● Task description
Beneath this instruction is a listing; print exactly the lines in it starting at the line that contains "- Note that" and going through the line that contains "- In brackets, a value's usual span".
_ _ _ _ _
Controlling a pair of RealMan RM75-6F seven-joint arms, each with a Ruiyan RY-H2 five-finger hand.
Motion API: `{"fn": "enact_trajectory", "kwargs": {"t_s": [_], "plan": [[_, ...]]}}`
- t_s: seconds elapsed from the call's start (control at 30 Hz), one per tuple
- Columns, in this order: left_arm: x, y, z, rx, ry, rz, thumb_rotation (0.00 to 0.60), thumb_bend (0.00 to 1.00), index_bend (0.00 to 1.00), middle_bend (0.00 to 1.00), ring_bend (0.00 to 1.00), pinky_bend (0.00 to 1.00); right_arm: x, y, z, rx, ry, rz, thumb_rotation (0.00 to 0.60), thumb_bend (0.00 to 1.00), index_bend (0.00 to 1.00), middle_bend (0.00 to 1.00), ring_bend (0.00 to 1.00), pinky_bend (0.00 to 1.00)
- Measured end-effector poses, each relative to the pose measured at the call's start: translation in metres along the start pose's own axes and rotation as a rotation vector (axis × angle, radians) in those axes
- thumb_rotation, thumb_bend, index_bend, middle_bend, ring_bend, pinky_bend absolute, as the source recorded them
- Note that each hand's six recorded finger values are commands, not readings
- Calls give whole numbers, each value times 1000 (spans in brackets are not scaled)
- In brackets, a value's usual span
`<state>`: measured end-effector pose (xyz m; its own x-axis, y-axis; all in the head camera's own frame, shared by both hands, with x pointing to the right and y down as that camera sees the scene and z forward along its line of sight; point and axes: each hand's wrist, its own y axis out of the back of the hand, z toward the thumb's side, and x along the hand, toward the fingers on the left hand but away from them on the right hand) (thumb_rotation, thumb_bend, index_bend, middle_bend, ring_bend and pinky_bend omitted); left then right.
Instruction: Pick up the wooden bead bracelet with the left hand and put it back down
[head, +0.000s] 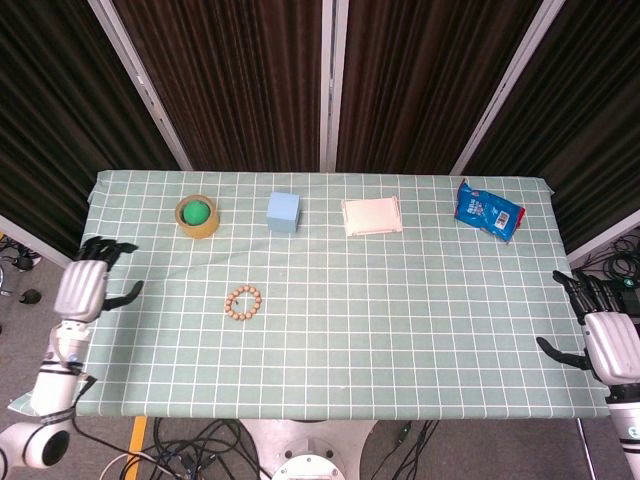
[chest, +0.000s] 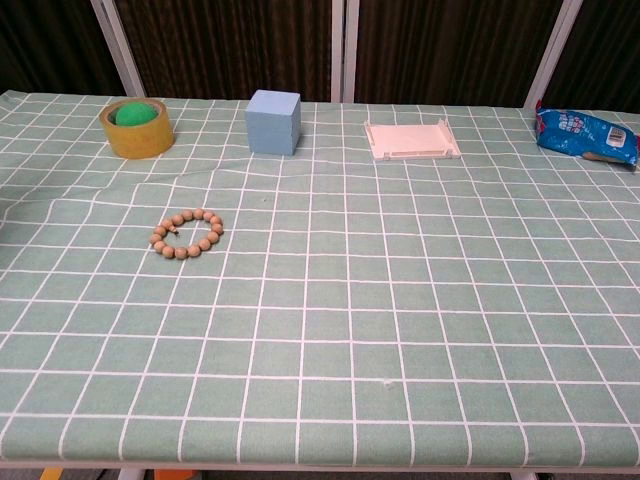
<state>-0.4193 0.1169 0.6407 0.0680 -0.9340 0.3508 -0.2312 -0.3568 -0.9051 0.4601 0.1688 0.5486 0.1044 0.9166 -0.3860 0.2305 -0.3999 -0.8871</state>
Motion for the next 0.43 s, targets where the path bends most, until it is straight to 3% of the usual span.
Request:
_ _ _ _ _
● Exercise output
- Note that each hand's six recorded finger values are commands, not readings
- Calls give whole numbers, each value times 1000 (spans in brackets are not scaled)
- In brackets, a value's usual span

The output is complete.